It's still summer and we still want to know what men are thinking. Robert Manni author of The Guys' Guy's Guide to Love shares some of his thoughts about how to find love. Read below, read his book, and enter his Kindle Giveaway. Because who doesn't want free advice and a free Kindle?
If You Want Love, Think Like An Advertiser
Ever wonder why they air those McDonald's commercials right around lunchtime? You know that it’s because that’s when your tummy is growling for something to satiate it. Same thing happens with beer and Doritos ads during the timeouts of football games. Your nervous energy is craving savory foods to chomp and a cold beverage to wash them down. It’s called targeted advertising and it works. And guess what? You can use the same time proven techniques to find love, without selling out. Just be true to your own personal brand. Here is how it can work for you:
Know Your Market- That means you need to know whom you want to go after and what these potential partners are looking for in a mate. So if you’re looking for a man, you’ve got to consider what guys want in a relationship. It helps if you focus first on them and less on yourself…at least for this step. Most men I know seek the same core qualities in a female partner- trust, a sense of humor, someone they enjoy hanging out with, someone who has similar interests and values, and hot sex. Hey, sounds like guys are interested in the same things that women are interested in from a partner! Then you need to know where they can be found. Ladies, I am sure you know where the guys hang out in the city. Bars, gyms, classes, work, clubs, the park, ball games, etc. If you cannot find men in the city, invest in a new pair of designer glasses.

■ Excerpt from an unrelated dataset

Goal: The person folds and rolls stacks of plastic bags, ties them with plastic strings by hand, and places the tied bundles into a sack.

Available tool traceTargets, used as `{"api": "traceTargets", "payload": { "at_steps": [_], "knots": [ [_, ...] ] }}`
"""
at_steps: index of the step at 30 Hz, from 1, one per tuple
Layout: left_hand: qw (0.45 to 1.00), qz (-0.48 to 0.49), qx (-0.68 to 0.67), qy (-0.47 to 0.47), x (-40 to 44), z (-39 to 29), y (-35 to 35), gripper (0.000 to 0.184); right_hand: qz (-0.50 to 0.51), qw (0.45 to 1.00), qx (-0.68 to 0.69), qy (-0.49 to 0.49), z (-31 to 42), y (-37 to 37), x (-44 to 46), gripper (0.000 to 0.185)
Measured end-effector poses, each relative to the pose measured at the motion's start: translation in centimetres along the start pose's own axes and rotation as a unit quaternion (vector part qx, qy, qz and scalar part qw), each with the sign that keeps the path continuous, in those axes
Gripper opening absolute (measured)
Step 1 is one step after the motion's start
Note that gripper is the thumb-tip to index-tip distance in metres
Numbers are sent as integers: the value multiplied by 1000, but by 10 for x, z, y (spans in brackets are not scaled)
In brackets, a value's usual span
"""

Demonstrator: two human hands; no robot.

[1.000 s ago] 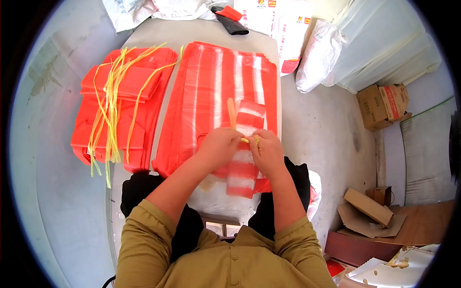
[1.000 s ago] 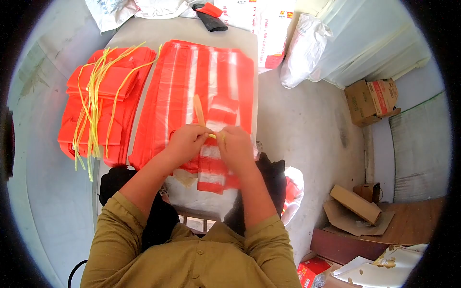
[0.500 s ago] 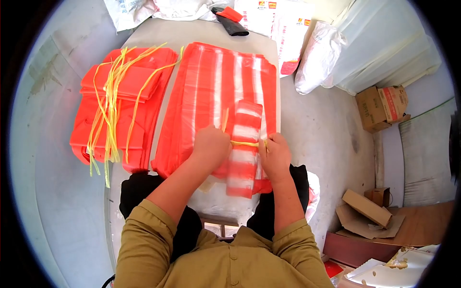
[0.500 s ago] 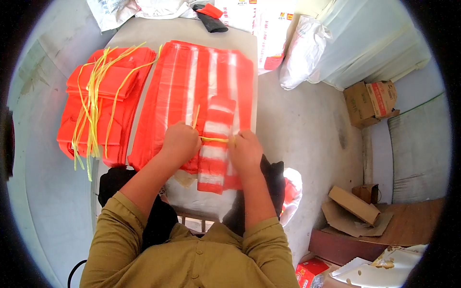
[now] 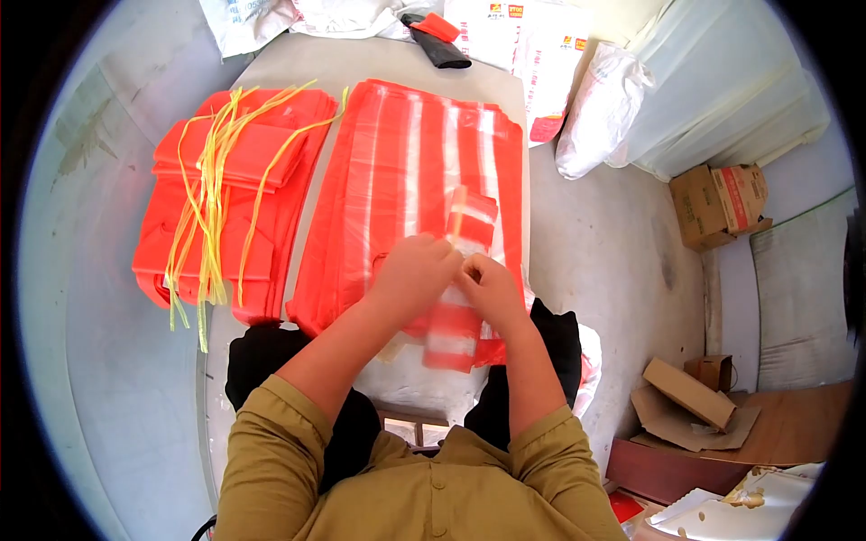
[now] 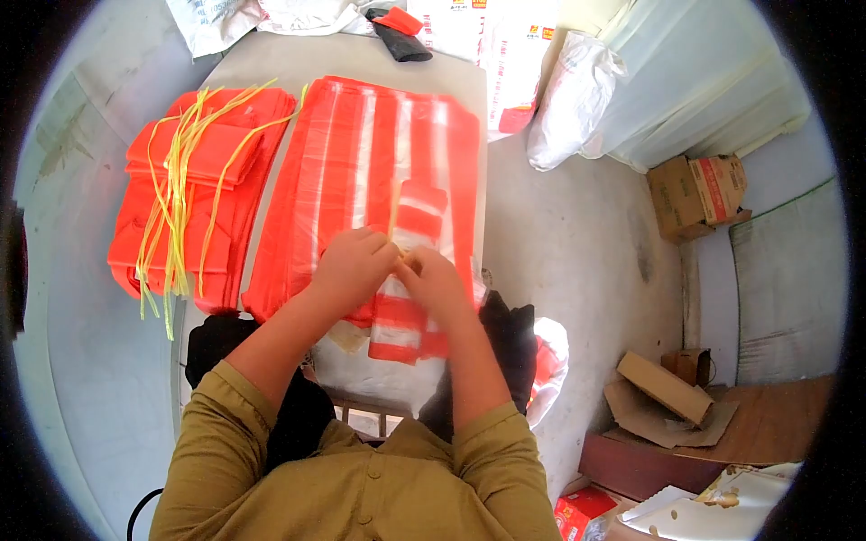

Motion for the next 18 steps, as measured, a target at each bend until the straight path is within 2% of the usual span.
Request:
{"api": "traceTargets", "payload": {
  "at_steps": [2,5,8,10,11,14,16,18],
  "knots": [
    [997,11,-31,63,0,0,8,12,-29,997,-48,-46,5,3,-6,19],
    [996,10,-62,68,5,-12,-2,17,-55,996,-32,-62,5,9,-13,19],
    [989,13,-143,-41,18,-21,-17,30,-31,999,25,-30,-8,14,-5,20],
    [979,-82,-152,-109,21,-21,-18,39,5,998,66,22,-15,14,2,20],
    [969,-129,-156,-142,21,-21,-18,43,11,998,67,1,-17,13,1,19],
    [978,-40,-166,-118,3,-5,6,45,20,995,75,-68,-14,10,-3,19],
    [976,-5,-182,-122,-1,-2,12,36,16,989,86,-118,-16,13,1,19],
    [973,22,-188,-131,-1,0,14,26,23,994,78,-79,-16,8,-1,18]
  ]
}}
Point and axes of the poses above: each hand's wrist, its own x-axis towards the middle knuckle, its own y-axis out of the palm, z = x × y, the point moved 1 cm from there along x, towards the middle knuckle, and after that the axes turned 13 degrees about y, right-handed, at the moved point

Notice I did not say anything about looks. You’ll need to do the very best you can in that area and hope that nature sends the right signals to the guys that strike your fancy. That’s part of chemistry, and as you know, chemistry can be random. Don’t worry about what you cannot control.
Know Your Brand- That’s you, dear. Every so often it helps to take a step back and re-examine who we are, what we are and how we roll. Many of us make the same mistakes when it comes to relationships over and over. It could be our attitude towards the opposite sex, how we present ourselves, or even that mental checklist for sizing up potential partners that can include everything from his bank account to his shoes. Yeah, that list. When it gets longer than one page, it’s too long. Once you know who you are and what you want, consider what qualities you can offer a potential partner that is totally you - your special sauce, if you will. Yes, like on a Big Mac. If you cannot come up with three good reasons why you are special and a great catch, then is it fair to expect some guy to figure that out on his own from the get go?
Get Out There And Close The Deal- So once you know your market and where they live (fish where the fish are) and know whom you are and that you are fantastic and probably the best thing that will ever happen to a guy, then you need to get up and get out. You’re not going to meet guys if you stay home, traipse around the city with your ear buds permanently plugged in, and only hanging out with your girlfriends. You need to be perceived as approachable in a fun way and available in a non-slutty way. That means just be you and love your life. A few laps around the online dating track can work wonders if you have some common sense and confidence. Same goes for taking a class, running or sunning in the park or sitting at an outdoor table where a glimpse of your shapely legs can attract waves of guys who are interested in someone just like you. And, always remind yourself to have fun and keep an open mind. Love shows up when you least expect it, but it helps if you are dressed for the part and wearing a smile.
BONUS TOPIC- As part of this guest post I was asked to address “what women need to know that men will never tell them”. That’s a great question and a loaded one also. In this Guys’ Guy’s opinion, as stated above, whether they will admit it or not, guys are seeking the same qualities in women as you are in guys. The other “secret” they carry is that most men are real horn dogs. It’s part of our DNA and it needs minding. What could differentiate one guy from another is how he manages his “inner horn dog”. It’s the elephant in the room, and he needs to take charge of it. Easier said than done. Happy hunting, ladies!
What do you think about Robert's advice? Do you know your brand?
Are you surprised to find out that men are horn dogs? (I don't really expect anyone to answer this).